_PROBLEM DETAILS_
Take the entries below and write them out exactly, with each picture removed.

Records contained in a dataset:
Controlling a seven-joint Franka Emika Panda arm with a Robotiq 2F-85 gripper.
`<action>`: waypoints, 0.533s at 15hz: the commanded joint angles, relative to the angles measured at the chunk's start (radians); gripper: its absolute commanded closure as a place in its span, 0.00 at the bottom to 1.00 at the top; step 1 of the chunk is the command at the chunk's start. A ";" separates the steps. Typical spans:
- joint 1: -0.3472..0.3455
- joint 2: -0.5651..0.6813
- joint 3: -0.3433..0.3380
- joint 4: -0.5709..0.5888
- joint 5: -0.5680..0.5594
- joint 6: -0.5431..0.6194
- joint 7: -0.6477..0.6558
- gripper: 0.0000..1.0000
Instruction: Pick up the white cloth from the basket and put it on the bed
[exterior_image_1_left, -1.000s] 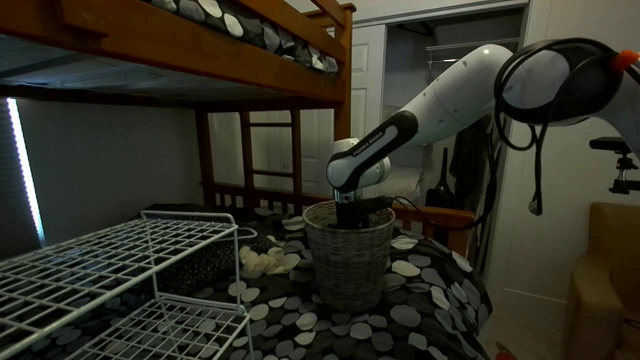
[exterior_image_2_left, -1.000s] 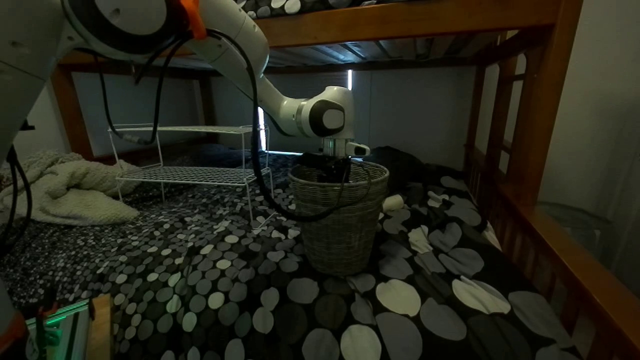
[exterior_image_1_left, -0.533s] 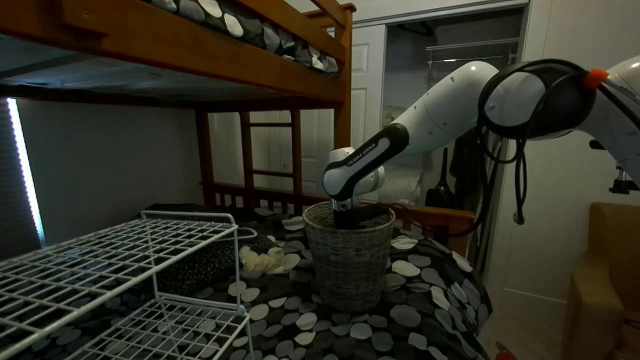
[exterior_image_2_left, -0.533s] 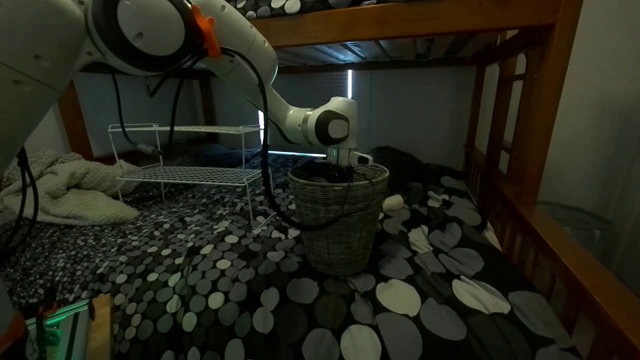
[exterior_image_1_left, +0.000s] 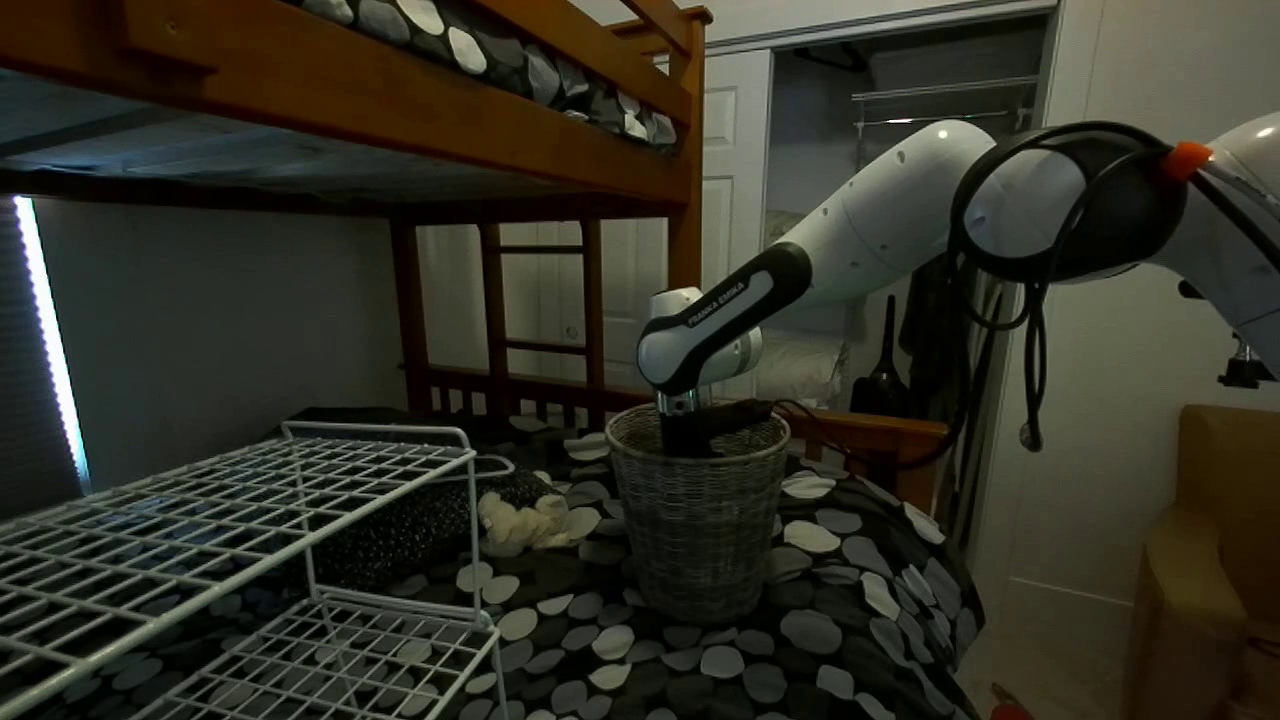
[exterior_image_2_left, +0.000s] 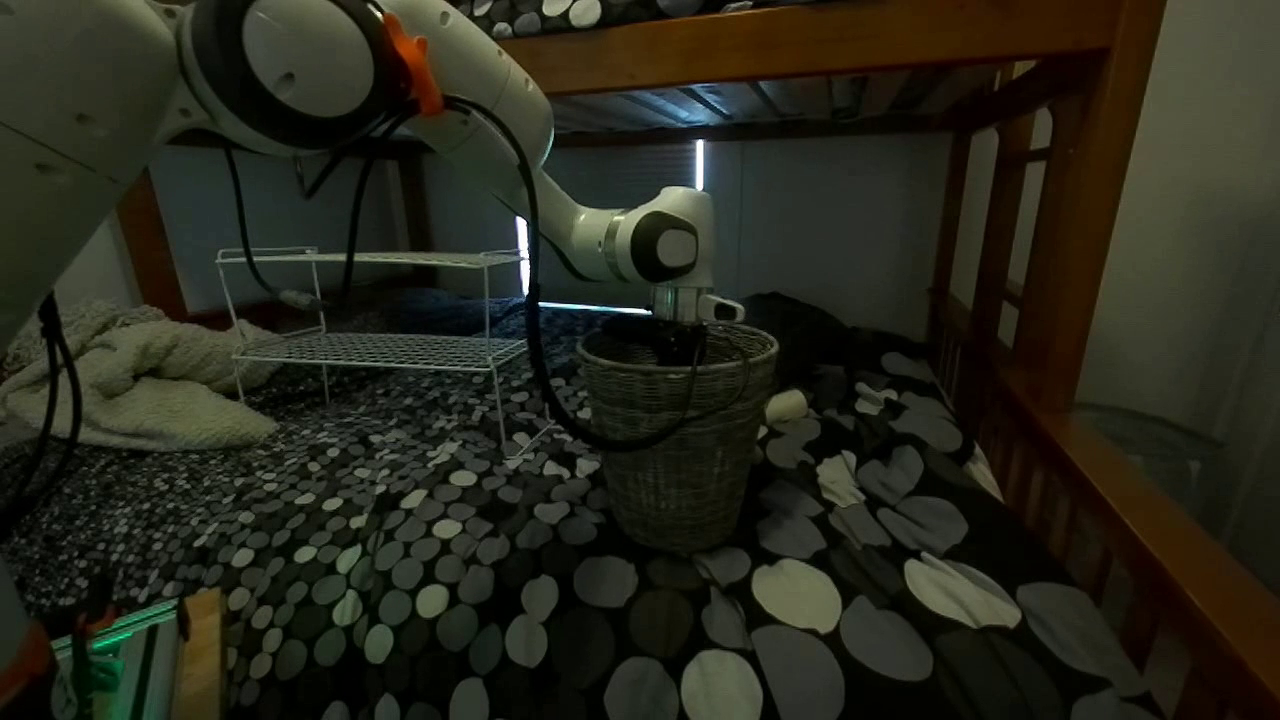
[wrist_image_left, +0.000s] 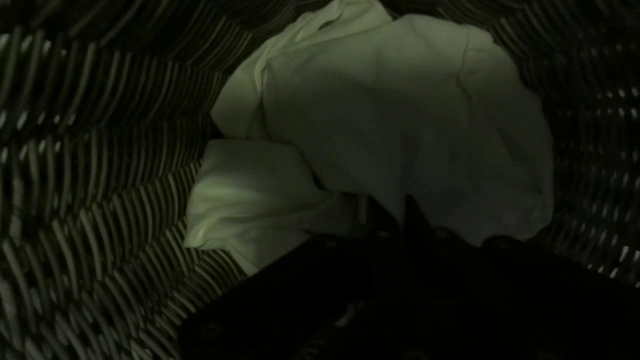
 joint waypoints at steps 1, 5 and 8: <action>0.028 -0.016 -0.024 0.014 -0.030 -0.048 0.045 0.99; 0.032 -0.082 -0.017 -0.001 -0.013 -0.059 0.072 0.98; 0.031 -0.163 -0.009 -0.017 0.006 -0.082 0.095 0.98</action>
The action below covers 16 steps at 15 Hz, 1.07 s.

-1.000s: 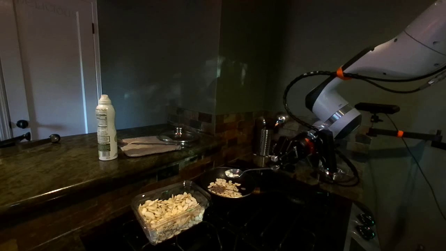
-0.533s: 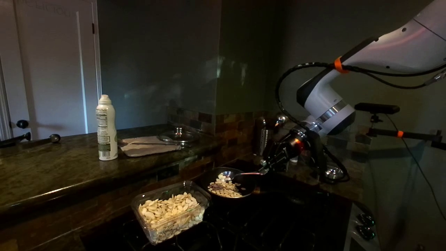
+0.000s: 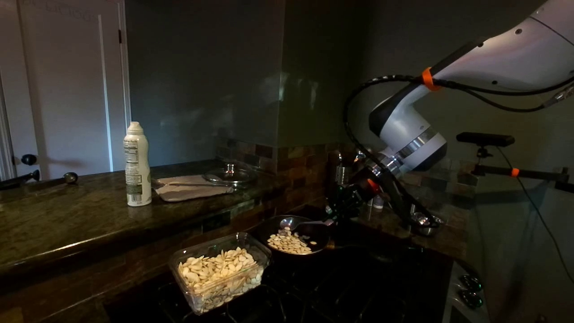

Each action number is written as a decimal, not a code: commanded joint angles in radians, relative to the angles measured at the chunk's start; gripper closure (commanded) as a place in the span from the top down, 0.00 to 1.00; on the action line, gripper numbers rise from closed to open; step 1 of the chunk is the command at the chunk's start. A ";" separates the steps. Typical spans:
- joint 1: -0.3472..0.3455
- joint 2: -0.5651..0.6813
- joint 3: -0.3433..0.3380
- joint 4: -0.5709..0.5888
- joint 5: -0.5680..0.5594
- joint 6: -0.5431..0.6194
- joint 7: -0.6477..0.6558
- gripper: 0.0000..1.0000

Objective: Transfer a spoonful of contents from the left bowl to the right bowl

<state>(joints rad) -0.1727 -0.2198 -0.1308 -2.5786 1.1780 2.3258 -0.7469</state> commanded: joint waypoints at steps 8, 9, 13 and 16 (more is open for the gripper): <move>0.014 0.016 -0.009 -0.032 -0.017 0.022 0.053 0.01; 0.014 0.021 -0.008 -0.032 -0.020 0.026 0.060 0.28; 0.010 0.034 -0.006 -0.035 -0.047 0.041 0.106 0.49; 0.009 0.014 -0.009 -0.044 -0.058 0.049 0.132 0.71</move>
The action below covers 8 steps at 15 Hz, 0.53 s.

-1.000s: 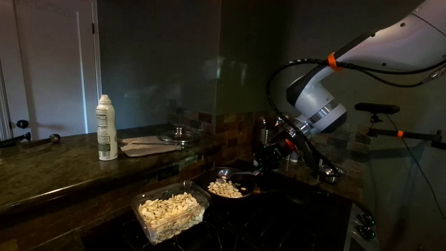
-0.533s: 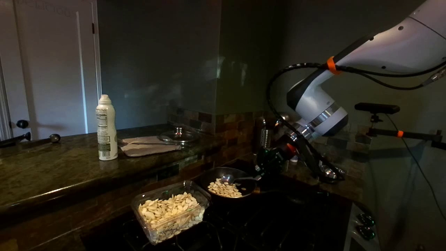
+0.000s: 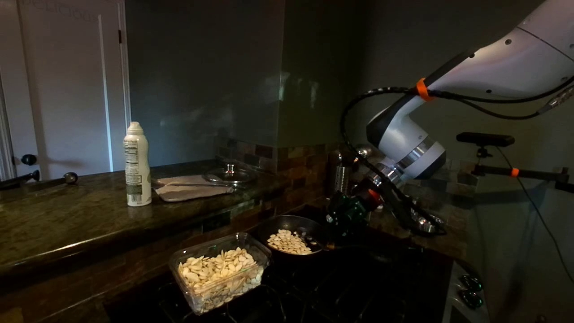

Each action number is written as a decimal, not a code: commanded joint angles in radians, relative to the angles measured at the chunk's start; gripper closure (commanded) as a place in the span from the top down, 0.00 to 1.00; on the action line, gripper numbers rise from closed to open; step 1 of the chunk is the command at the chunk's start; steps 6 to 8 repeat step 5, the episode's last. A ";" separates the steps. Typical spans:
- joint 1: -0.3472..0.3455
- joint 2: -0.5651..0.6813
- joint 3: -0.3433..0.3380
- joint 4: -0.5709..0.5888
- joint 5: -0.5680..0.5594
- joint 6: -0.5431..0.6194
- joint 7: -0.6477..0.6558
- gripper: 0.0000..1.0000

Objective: Transfer a spoonful of contents from the left bowl to the right bowl

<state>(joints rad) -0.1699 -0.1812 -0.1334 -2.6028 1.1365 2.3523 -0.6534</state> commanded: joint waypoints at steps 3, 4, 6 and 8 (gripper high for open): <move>0.011 -0.013 -0.013 0.000 0.000 -0.006 0.003 0.95; 0.012 -0.020 -0.013 0.001 0.001 -0.009 0.002 0.76; 0.012 -0.021 -0.013 0.002 0.000 -0.009 0.002 0.84; 0.012 -0.021 -0.013 0.002 0.000 -0.009 0.002 0.84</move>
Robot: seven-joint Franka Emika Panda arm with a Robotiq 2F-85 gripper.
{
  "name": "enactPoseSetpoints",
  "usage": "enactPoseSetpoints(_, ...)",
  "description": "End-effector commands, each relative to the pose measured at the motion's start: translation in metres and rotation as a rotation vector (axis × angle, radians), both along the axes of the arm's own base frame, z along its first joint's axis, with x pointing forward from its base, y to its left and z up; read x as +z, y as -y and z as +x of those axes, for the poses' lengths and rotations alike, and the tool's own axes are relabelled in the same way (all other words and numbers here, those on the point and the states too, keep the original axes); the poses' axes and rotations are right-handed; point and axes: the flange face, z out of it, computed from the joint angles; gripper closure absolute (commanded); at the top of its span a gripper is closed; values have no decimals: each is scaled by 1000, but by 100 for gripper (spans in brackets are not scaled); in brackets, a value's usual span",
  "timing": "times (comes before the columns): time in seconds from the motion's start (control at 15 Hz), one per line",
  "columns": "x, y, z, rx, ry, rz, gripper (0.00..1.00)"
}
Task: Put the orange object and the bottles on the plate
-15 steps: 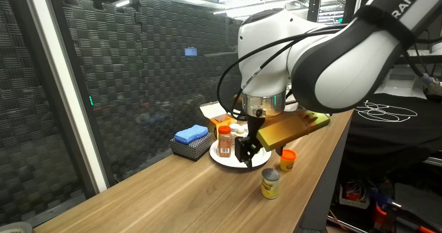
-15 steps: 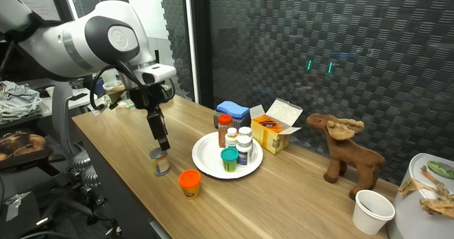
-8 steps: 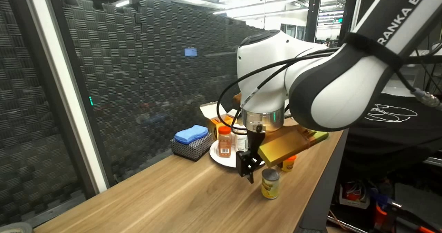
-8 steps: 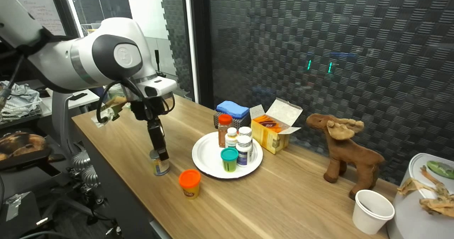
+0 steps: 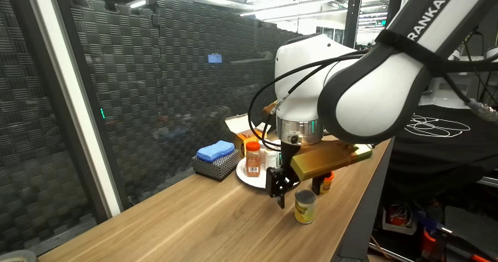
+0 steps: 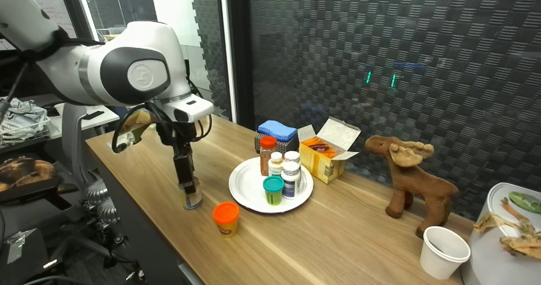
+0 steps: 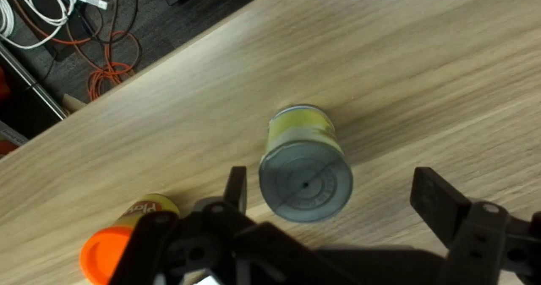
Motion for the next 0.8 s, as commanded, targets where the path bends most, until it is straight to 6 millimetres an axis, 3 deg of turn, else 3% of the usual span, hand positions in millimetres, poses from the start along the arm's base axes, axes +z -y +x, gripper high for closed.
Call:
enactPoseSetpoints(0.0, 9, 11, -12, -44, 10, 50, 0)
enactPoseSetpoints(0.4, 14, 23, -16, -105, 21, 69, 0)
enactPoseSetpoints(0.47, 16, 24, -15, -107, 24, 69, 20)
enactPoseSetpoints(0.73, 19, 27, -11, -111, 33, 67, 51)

_REPLY TO THE EXERCISE_
Controlling a seven-joint Franka Emika Panda arm with a Robotiq 2F-85 gripper.
`<action>`: waypoints, 0.533s at 15hz: the commanded joint angles, relative to the angles measured at the chunk's start (radians); gripper: its absolute commanded closure as a place in its span, 0.00 at the bottom to 1.00 at the top; step 1 of the chunk is the command at the chunk's start. A ";" separates the steps. Typical spans:
- joint 1: -0.3472..0.3455
- joint 2: -0.5651..0.6813
- joint 3: -0.3433..0.3380
- joint 4: -0.5709..0.5888
- joint 5: -0.5680..0.5594
- joint 6: -0.5431..0.6194
- joint 7: -0.6477..0.6558
- gripper: 0.0000..1.0000
Instruction: Pick up the white cloth from the basket and put it on the bed
[exterior_image_1_left, -1.000s] 
[exterior_image_2_left, -1.000s] 
[exterior_image_1_left, -0.533s] 
[exterior_image_2_left, -0.533s] 
[exterior_image_1_left, +0.000s] 
[exterior_image_2_left, +0.000s] 
[wrist_image_left, +0.000s] 
 joint waypoints at steps 1, 5 and 8: <action>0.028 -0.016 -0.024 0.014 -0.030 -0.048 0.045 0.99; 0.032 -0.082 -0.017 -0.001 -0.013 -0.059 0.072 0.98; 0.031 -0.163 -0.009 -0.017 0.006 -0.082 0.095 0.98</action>
The action below covers 16 steps at 15 Hz, 1.07 s.

-1.000s: 
-0.533s: 
+0.000s: 

Each action number is written as a decimal, not a code: commanded joint angles in radians, relative to the angles measured at the chunk's start; gripper closure (commanded) as a place in the span from the top down, 0.00 to 1.00; on the action line, gripper numbers rise from closed to open; step 1 of the chunk is the command at the chunk's start. A ";" separates the steps. Typical spans:
- joint 1: -0.3472..0.3455
- joint 2: -0.5651..0.6813
- joint 3: -0.3433..0.3380
- joint 4: -0.5709..0.5888
- joint 5: -0.5680..0.5594
- joint 6: -0.5431..0.6194
- joint 7: -0.6477..0.6558
- gripper: 0.0000..1.0000

Objective: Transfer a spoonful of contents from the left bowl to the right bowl

<state>(joints rad) -0.1727 -0.2198 -0.1308 -2.5786 1.1780 2.3258 -0.7469</state> commanded: joint waypoints at steps 8, 9, 13 and 16 (more is open for the gripper): <move>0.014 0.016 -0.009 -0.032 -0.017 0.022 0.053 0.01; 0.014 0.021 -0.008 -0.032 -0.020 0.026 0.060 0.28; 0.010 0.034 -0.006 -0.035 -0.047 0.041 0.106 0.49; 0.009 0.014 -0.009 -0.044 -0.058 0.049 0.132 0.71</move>
The action below covers 8 steps at 15 Hz, 0.53 s.

-1.000s: 
-0.533s: 
+0.000s: 

Each action number is written as a decimal, not a code: commanded joint angles in radians, relative to the angles measured at the chunk's start; gripper closure (commanded) as a place in the span from the top down, 0.00 to 1.00; on the action line, gripper numbers rise from closed to open; step 1 of the chunk is the command at the chunk's start; steps 6 to 8 repeat step 5, the episode's last. A ";" separates the steps. Typical spans:
- joint 1: -0.3472..0.3455
- joint 2: -0.5651..0.6813
- joint 3: -0.3433..0.3380
- joint 4: -0.5709..0.5888
- joint 5: -0.5680..0.5594
- joint 6: -0.5431..0.6194
- joint 7: -0.6477..0.6558
- gripper: 0.0000..1.0000

Objective: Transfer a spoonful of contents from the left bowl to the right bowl

<state>(joints rad) -0.1699 -0.1812 -0.1334 -2.6028 1.1365 2.3523 -0.6534</state> commanded: joint waypoints at steps 3, 4, 6 and 8 (gripper high for open): <move>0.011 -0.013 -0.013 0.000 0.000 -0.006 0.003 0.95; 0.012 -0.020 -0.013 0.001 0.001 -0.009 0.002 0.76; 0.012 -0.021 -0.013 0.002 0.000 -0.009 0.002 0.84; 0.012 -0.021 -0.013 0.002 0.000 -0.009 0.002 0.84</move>
Robot: seven-joint Franka Emika Panda arm with a Robotiq 2F-85 gripper.
{
  "name": "enactPoseSetpoints",
  "usage": "enactPoseSetpoints(_, ...)",
  "description": "End-effector commands, each relative to the pose measured at the motion's start: translation in metres and rotation as a rotation vector (axis × angle, radians), both along the axes of the arm's own base frame, z along its first joint's axis, with x pointing forward from its base, y to its left and z up; read x as +z, y as -y and z as +x of those axes, for the poses' lengths and rotations alike, and the tool's own axes are relabelled in the same way (all other words and numbers here, those on the point and the states too, keep the original axes); the poses' axes and rotations are right-handed; point and axes: the flange face, z out of it, computed from the joint angles; gripper closure absolute (commanded); at the top of its span a gripper is closed; values have no decimals: each is scaled by 1000, but by 100 for gripper (spans in brackets are not scaled); in brackets, a value's usual span",
  "timing": "times (comes before the columns): time in seconds from the motion's start (control at 15 Hz), one per line",
  "columns": "x, y, z, rx, ry, rz, gripper (0.00..1.00)"
}
Task: Put the orange object and the bottles on the plate
-15 steps: 
-15 steps: 
-8 steps: 
-8 steps: 
+0 steps: 
+0 steps: 
+0 steps: 
Motion for the next 0.8 s, as commanded, targets where the path bends most, until it is straight to 6 millimetres an axis, 3 deg of turn, else 3% of the usual span, hand positions in millimetres, poses from the start along the arm's base axes, axes +z -y +x, gripper high for closed.
Call:
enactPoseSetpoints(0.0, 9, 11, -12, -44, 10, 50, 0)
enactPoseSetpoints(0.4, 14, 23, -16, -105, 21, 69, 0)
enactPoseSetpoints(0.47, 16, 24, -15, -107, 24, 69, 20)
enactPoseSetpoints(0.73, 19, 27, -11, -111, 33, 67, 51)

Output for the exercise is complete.